> _Work order_
For this exercise, repeat exactly the lines below starting at the line holding "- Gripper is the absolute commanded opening" and ending at the line holding "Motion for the", both included, with no extra lines and no pictures.

> _Data below_
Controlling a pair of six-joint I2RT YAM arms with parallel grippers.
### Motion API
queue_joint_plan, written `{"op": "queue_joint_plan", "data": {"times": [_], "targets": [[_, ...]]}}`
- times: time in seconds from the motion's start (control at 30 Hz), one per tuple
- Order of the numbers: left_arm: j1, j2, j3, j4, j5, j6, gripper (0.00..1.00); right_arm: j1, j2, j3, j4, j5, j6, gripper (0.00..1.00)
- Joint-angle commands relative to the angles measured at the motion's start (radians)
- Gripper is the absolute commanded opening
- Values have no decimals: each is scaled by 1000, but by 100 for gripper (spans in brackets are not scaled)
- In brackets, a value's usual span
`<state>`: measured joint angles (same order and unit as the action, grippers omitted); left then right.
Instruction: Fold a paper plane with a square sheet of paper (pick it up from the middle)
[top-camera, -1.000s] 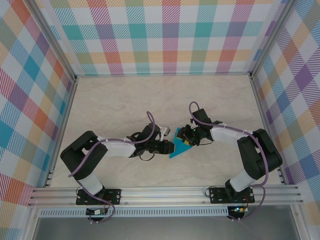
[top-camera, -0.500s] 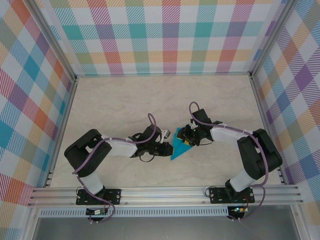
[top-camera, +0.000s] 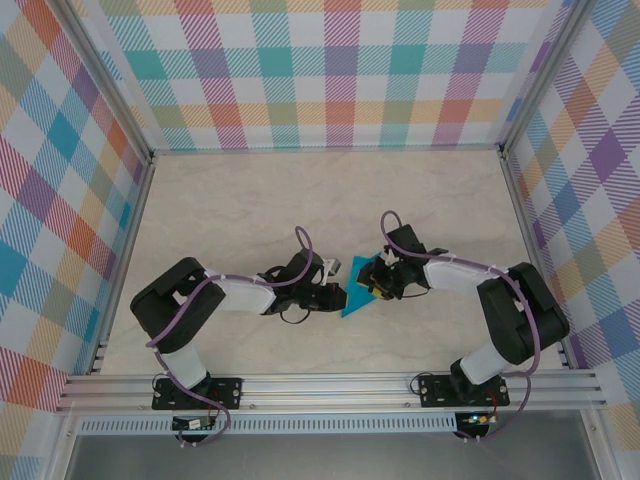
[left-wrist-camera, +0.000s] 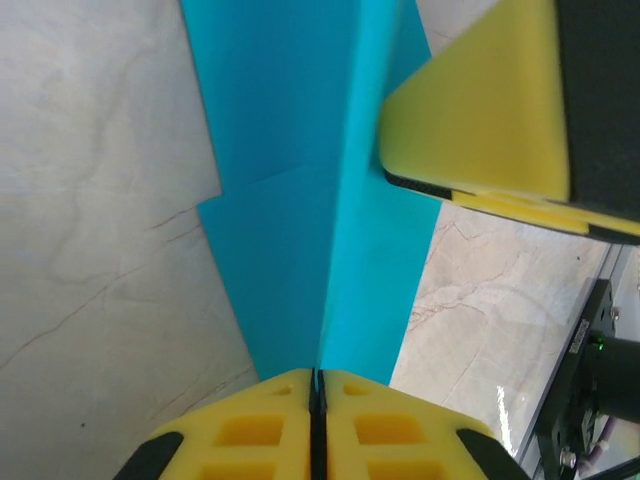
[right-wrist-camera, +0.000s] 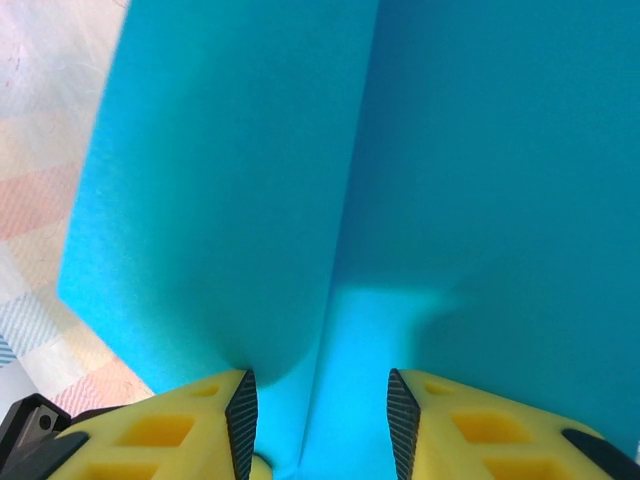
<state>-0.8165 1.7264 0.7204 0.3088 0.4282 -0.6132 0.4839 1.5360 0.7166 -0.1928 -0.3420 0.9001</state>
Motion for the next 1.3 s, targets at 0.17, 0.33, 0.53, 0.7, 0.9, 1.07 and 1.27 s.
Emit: {"op": "queue_joint_plan", "data": {"times": [0.17, 0.33, 0.53, 0.7, 0.9, 1.07, 1.27], "targets": [[-3, -111, 67, -201, -131, 201, 4, -1, -126, -10, 11, -29, -14, 44], [6, -169, 110, -318, -204, 429, 4, 10, -179, -33, 38, -49, -9, 47], [9, -179, 104, -301, -171, 573, 5, 28, -183, -67, 51, -12, 12, 42], [8, -152, 103, -270, -166, 571, 6, 41, -166, -98, 27, 36, 42, 32], [-11, -128, 56, -177, -135, 480, 9, 56, -149, -122, 20, 57, 81, 26], [-25, -101, 37, -138, -125, 435, 9, 72, -90, -126, 39, 58, 104, 22], [-29, -75, 0, -56, -97, 350, 15, 81, -54, -131, 73, 58, 125, 21]]}}
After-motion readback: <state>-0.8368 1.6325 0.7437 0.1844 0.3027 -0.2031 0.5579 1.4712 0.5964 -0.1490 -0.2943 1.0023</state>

> _Output of the task_
- Gripper is the absolute commanded opening
- Values have no decimals: each is scaled by 1000, but by 100 for gripper (spans in brackets are not scaled)
- In brackets, a value's usual span
`<state>`: measured joint angles (same order and unit as the action, grippers omitted); left then right.
Instruction: Fold a paper plane with a square sheet of paper (pick it up from the middle)
[top-camera, -1.000s] 
[top-camera, -0.500s] 
[top-camera, +0.000s] 
[left-wrist-camera, +0.000s] 
[right-wrist-camera, +0.000s] 
<state>-0.8165 1.7264 0.7204 0.3088 0.4282 -0.6132 0.4839 1.5360 0.7166 -0.1928 -0.3420 0.9001</state>
Motion for the next 1.3 s, targets at 0.17, 0.33, 0.53, 0.7, 0.9, 1.07 and 1.27 s.

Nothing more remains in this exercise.